● About this exercise
Using the data that follows, give the number of lines in which the word "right" occurs. Write only the number.

● Information provided
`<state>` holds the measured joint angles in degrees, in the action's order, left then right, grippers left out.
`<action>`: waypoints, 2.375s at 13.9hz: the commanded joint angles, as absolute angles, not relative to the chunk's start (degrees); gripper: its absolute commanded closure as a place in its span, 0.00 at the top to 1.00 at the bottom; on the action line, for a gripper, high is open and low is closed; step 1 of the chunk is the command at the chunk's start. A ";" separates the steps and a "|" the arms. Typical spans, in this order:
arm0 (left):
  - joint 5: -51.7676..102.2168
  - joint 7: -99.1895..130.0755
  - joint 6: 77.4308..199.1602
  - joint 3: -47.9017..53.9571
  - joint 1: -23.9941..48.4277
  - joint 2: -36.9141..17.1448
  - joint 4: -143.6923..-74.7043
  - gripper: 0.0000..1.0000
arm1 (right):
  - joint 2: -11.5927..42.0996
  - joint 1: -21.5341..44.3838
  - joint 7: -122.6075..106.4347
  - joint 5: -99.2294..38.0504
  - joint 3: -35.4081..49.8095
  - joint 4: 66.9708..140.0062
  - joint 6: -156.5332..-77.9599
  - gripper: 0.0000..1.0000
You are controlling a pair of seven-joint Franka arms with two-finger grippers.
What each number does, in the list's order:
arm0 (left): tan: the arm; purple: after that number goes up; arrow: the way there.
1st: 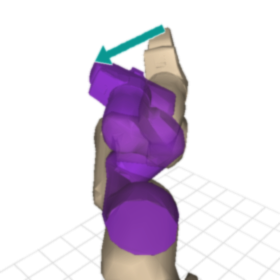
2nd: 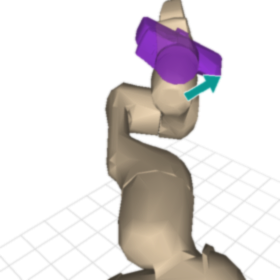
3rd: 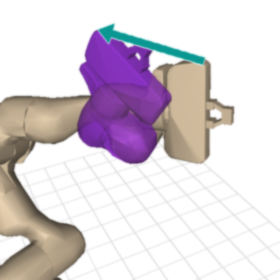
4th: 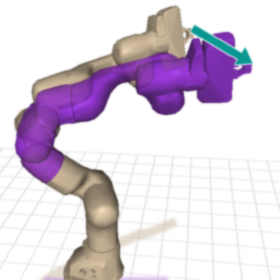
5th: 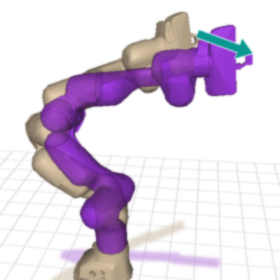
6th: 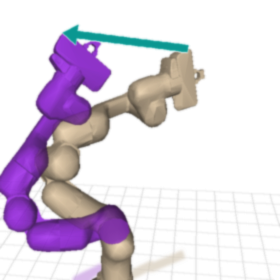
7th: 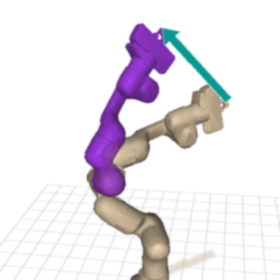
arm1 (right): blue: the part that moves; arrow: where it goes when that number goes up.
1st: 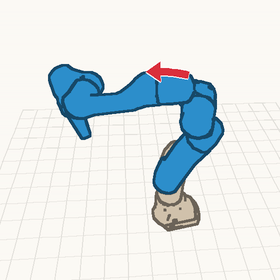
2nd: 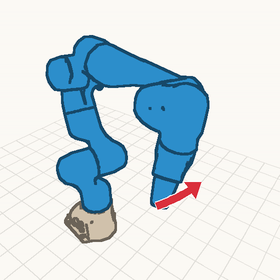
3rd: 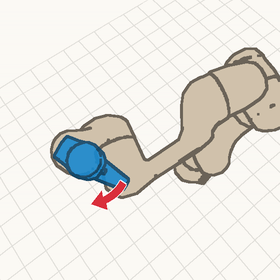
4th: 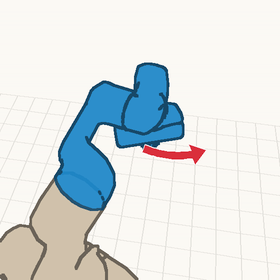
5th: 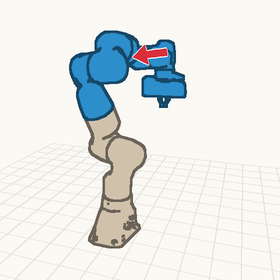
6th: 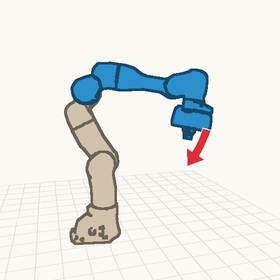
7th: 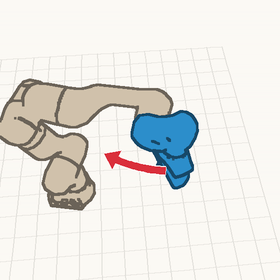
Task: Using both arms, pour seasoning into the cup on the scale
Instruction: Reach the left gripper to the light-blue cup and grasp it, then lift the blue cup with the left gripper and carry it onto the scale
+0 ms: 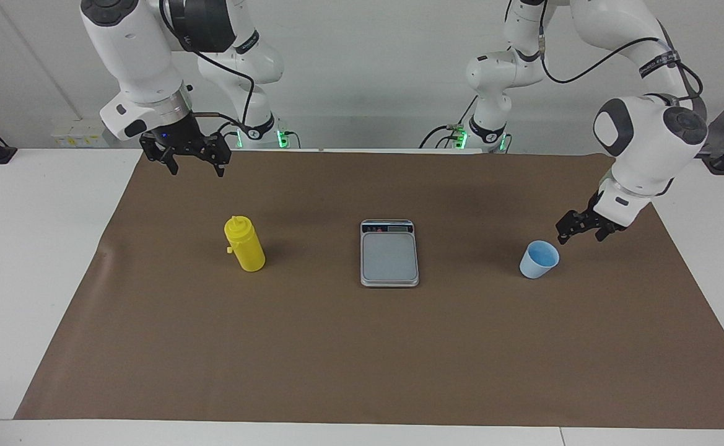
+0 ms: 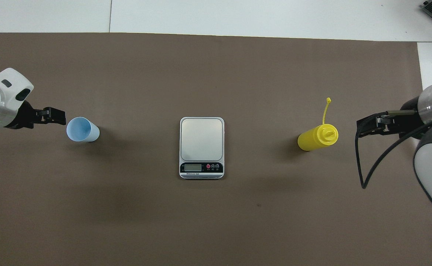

● Solution for this problem
3